Half-Reaction Method in a Basic Solution

Redox solutions occur in both acidic and basic solutions.
Redox solutions occur in both acidic and basic solutions. Siede Preis, Getty Images

Redox reactions commonly take place in acidic solutions. The could just as easily take place in basic solutions. This example problem shows how to balance a redox reaction in a basic solution.

Redox reactions are balanced in basic solutions using the same half-reaction method demonstrated in the example problem "Balance Redox Reaction Example". In summary:

  1. Identify the oxidation and reduction components of the reaction.
  1. Separate the reaction into the oxidation half-reaction and reduction half-reaction.
  2. Balance each half-reaction both atomically and electronically.
  3. Equalize the electron transfer between oxidation and reduction half-equations.
  4. Recombine the half-reactions to form the complete redox reaction.
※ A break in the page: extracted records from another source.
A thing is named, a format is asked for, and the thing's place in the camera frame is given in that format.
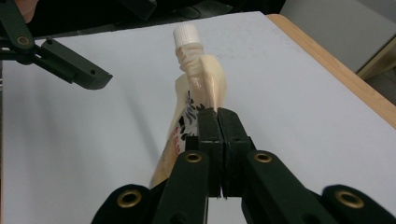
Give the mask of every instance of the brass screw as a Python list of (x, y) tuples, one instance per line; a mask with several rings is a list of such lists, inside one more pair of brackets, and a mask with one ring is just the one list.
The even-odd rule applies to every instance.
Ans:
[(264, 163), (272, 161), (272, 157), (270, 155), (267, 155), (267, 154), (262, 153), (262, 152), (255, 154), (254, 155), (254, 159), (256, 159), (256, 161), (264, 162)]
[(142, 200), (142, 194), (137, 189), (127, 189), (119, 195), (117, 204), (121, 208), (130, 208)]
[(346, 190), (336, 191), (335, 198), (338, 202), (351, 208), (360, 209), (364, 206), (364, 201), (360, 197)]
[(202, 156), (196, 153), (190, 153), (186, 156), (188, 162), (198, 162), (202, 160)]
[(18, 41), (18, 44), (20, 44), (20, 45), (29, 45), (30, 44), (29, 38), (24, 35), (21, 35), (20, 37), (18, 37), (17, 41)]

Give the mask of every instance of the white surface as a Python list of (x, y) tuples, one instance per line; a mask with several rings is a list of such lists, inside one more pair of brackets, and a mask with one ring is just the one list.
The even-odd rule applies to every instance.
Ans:
[[(315, 192), (345, 184), (396, 214), (390, 125), (262, 14), (193, 23), (257, 148)], [(176, 104), (176, 26), (59, 39), (114, 75), (100, 91), (4, 63), (5, 224), (90, 223), (114, 189), (149, 184)], [(208, 223), (245, 223), (238, 203), (219, 203)]]

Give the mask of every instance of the wooden table edge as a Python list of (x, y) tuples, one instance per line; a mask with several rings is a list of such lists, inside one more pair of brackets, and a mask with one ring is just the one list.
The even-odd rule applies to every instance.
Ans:
[(382, 119), (396, 129), (395, 105), (334, 58), (326, 49), (300, 30), (286, 17), (278, 14), (266, 16), (364, 103), (370, 106)]

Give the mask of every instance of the wooden surface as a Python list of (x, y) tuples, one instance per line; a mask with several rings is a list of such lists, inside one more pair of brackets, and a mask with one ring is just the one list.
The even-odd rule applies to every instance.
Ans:
[(358, 72), (358, 77), (367, 79), (396, 66), (396, 36), (382, 48), (370, 62)]
[(294, 42), (315, 58), (323, 67), (370, 106), (382, 119), (396, 129), (396, 106), (365, 83), (346, 66), (335, 59), (326, 49), (281, 15), (267, 16)]

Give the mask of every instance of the white cap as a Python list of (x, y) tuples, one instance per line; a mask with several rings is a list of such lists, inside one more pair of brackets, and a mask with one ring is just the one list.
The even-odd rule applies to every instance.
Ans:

This will balance the reaction in an acidic solution, where there is an excess of H+ ions. In basic solutions, there is an excess of OH- ions. The balanced reaction needs to be modified to remove the H+ ions and include OH- ions.

Problem:

Balance the following reaction in a basic solution:

Cu(s) + HNO3(aq) → Cu2+(aq) + NO(g)

Solution:

Balance the equation using the half-reaction method outlined in the Balance Redox Reaction Example. This reaction is the same one used in the example but was balanced in an acidic environment. The example showed the balanced equation in the acidic solution was:

3 Cu + 2 HNO3 + 6 H+→ 3 Cu2+ + 2 NO + 4 H2O

There are six H+ ions to remove.

This is accomplished by adding the same number of OH- ions to both sides of the equation. In this case, add 6 OH- to both sides. 3 Cu + 2 HNO3 + 6 H+ + 6 OH- → 3 Cu2+ + 2 NO + 4 H2O + 6 OH-

The H+ ions and OH- combine to form a water molecule (HOH or H2O). In this case, 6 H2O are formed on the reactant side.



3 Cu + 2 HNO3 + 6 H2O → 3 Cu2+ + 2 NO + 4 H2O + 6 OH-

Cancel out the extraneous water molecules on both sides of the reaction. In this case, remove 4 H2O from both sides.

3 Cu + 2 HNO3 + 2 H2O → 3 Cu2+ + 2 NO + 6 OH-

The reaction is now balanced in a basic solution.